Unit 2 Unemployment, wages, and inequality: Supply-side policies and institutions

How differences in institutions, policies, and shocks affect macroeconomic outcomes

Before you start

This unit builds on the concepts and examples introduced in Unit 1. You should work through the WS–PS model in Unit 1 before beginning work on this unit.

2.1 A scarred generation

A permanent job meant more than the hope of economic security for Mar, a Spanish woman in her thirties. It was an opportunity to begin living by herself. ‘I cannot even pay my own rent.’ She belongs to the scarred generation that entered the labour market right after the 2007–2009 global financial crisis. She and those she grew up with were lucky if they found employment—even a job with little security and no future. Across Spain in 2013, more than half of her age group were searching for work.

When her temporary job finished and with no hope of a permanent one in Spain, Mar moved to Germany, searching for an opportunity to show her talent in writing and developing stories for TV and films. ‘This is what I am best prepared for. I have studied so hard for a job as a screenwriter or journalist. I speak three languages and feel very motivated. I want to be like my mother and pursue a decent professional career in an occupation for which I am well qualified.’

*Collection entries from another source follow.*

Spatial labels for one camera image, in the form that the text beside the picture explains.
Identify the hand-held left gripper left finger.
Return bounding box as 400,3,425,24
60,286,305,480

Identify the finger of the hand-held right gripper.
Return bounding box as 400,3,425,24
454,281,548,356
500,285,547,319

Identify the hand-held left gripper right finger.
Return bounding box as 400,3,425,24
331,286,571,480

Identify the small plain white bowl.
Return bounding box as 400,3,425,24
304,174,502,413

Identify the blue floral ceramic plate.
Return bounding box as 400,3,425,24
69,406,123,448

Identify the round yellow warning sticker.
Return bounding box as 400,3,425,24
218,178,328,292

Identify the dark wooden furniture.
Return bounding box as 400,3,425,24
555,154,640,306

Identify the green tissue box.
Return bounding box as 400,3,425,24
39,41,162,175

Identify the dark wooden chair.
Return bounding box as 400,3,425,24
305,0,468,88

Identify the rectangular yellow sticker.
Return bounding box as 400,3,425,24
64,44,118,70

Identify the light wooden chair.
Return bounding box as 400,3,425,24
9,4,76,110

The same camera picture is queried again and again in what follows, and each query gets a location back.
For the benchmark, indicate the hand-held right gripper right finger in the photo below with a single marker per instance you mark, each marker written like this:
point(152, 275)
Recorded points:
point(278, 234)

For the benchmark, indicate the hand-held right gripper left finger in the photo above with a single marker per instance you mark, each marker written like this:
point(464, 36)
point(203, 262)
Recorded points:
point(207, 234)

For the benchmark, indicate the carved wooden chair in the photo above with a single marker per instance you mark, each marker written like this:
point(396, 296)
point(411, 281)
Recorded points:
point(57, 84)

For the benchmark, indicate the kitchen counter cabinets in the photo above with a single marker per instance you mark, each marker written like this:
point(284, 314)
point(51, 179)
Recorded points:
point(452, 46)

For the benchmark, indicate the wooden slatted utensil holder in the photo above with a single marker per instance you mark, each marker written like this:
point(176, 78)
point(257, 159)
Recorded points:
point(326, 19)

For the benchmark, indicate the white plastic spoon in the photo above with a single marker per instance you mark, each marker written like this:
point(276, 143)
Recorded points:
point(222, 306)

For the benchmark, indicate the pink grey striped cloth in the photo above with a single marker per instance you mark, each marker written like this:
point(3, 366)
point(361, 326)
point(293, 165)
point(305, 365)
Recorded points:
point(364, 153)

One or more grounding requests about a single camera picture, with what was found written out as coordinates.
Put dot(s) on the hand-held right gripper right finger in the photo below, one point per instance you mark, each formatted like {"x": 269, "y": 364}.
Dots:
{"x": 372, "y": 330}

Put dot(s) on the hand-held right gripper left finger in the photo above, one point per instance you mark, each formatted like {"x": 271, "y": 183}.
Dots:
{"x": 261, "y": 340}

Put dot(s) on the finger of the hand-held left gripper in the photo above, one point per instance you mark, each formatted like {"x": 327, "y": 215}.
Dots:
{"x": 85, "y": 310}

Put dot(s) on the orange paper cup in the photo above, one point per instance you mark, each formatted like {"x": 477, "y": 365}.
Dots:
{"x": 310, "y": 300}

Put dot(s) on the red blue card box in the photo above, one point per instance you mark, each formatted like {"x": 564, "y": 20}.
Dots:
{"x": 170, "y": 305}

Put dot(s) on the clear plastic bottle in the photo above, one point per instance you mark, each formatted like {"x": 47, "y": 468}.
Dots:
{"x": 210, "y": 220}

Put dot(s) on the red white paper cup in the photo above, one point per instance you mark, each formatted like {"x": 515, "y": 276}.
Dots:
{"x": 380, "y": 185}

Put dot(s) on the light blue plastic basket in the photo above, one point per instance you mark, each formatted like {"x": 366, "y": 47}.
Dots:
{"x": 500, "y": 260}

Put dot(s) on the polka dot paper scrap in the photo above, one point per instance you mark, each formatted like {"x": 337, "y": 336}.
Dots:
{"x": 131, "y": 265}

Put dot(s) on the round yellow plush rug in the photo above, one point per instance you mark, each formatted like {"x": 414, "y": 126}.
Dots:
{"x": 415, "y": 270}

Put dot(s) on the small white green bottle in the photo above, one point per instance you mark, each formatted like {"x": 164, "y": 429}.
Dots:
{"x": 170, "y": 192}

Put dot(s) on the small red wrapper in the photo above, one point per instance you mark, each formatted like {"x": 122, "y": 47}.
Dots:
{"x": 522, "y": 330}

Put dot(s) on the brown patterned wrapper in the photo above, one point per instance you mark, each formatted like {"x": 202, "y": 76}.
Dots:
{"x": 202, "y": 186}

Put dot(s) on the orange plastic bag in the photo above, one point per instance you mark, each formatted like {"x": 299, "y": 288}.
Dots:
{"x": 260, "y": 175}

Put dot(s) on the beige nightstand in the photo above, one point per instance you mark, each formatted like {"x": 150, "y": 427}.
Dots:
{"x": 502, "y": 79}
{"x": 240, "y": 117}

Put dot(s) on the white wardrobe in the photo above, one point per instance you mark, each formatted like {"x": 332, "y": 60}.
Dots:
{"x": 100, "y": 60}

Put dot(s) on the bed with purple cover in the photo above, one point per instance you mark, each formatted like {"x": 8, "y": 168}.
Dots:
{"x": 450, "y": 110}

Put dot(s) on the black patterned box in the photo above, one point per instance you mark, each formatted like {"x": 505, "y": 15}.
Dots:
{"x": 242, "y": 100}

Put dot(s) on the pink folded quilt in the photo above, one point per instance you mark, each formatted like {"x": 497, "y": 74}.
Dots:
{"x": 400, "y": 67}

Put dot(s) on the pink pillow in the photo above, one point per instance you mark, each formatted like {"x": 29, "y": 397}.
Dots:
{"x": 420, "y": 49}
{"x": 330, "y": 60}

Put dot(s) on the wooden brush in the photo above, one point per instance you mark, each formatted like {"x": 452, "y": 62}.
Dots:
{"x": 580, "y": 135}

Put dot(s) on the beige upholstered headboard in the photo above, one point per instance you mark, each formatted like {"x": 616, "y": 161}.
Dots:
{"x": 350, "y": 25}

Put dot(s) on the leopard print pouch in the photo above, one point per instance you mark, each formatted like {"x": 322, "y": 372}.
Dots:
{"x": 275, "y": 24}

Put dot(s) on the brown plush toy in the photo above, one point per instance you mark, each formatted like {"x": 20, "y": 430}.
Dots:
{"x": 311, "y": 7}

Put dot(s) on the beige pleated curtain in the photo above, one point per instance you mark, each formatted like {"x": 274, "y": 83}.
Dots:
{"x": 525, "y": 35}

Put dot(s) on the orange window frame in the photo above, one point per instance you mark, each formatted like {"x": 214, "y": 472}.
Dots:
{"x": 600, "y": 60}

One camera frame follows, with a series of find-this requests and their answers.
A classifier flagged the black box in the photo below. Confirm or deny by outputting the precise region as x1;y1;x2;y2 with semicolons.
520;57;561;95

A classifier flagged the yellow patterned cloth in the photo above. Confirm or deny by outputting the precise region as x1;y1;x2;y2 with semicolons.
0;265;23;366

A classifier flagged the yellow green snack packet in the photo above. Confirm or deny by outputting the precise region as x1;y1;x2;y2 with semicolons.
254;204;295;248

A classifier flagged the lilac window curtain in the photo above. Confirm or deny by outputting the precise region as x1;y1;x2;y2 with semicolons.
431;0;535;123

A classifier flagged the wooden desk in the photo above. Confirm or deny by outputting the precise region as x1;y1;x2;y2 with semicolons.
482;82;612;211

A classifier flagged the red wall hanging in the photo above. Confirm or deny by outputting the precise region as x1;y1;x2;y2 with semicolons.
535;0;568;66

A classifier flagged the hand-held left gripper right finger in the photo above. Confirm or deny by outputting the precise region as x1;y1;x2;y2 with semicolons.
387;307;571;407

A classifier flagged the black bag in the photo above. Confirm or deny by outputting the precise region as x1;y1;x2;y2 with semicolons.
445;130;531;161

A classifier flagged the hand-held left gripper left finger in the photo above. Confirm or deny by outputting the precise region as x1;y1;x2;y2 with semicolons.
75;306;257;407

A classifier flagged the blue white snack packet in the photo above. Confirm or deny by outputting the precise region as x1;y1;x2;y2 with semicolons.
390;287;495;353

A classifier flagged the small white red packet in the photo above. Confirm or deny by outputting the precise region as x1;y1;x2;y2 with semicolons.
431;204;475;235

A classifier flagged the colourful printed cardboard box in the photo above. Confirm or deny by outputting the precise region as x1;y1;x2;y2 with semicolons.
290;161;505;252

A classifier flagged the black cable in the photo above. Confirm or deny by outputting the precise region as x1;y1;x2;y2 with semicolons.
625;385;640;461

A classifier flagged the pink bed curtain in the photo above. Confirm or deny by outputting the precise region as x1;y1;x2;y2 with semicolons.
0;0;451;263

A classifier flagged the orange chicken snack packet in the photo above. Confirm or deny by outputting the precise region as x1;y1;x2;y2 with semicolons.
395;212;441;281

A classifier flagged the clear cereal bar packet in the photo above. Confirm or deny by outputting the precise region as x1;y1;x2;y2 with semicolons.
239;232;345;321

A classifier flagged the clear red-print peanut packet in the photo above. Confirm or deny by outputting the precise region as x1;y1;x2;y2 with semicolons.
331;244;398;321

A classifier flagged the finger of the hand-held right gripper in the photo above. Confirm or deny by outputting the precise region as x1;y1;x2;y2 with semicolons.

Mar’s mother, Carmen, is a senior journalist with a permanent job at the largest broadcasting company in Spain. She graduated in journalism in the early nineties. After that, she worked for several news agencies in Madrid until she finally achieved her current job 20 years ago. She has also been recently appointed as a trade union representative in the works council of the company and negotiated a wage rise of 4% for all full-time workers, a remarkable feat given that the company is struggling to compete with the new online broadcasting platforms such as Netflix and Disney+.

Carmen is happy that her daughter followed her in her career choice but cannot imagine why it is so difficult to get the kind of job she needs and deserves. Mar, it seems, did everything right: she graduated in journalism and got two master’s degrees and even started a PhD. She has worked in several jobs over the past years, as a receptionist in the hospitality sector, a community manager, and a part-time editorial writer in Berlin for a few years, and she recently finished a traineeship for a television channel. ‘How am I going to buy a house or become a mother if I do not even have a stable job?’, Mar complains. ‘My friends in Berlin have some stability that I lack here. After studying so hard, why would I not deserve the same opportunity here?’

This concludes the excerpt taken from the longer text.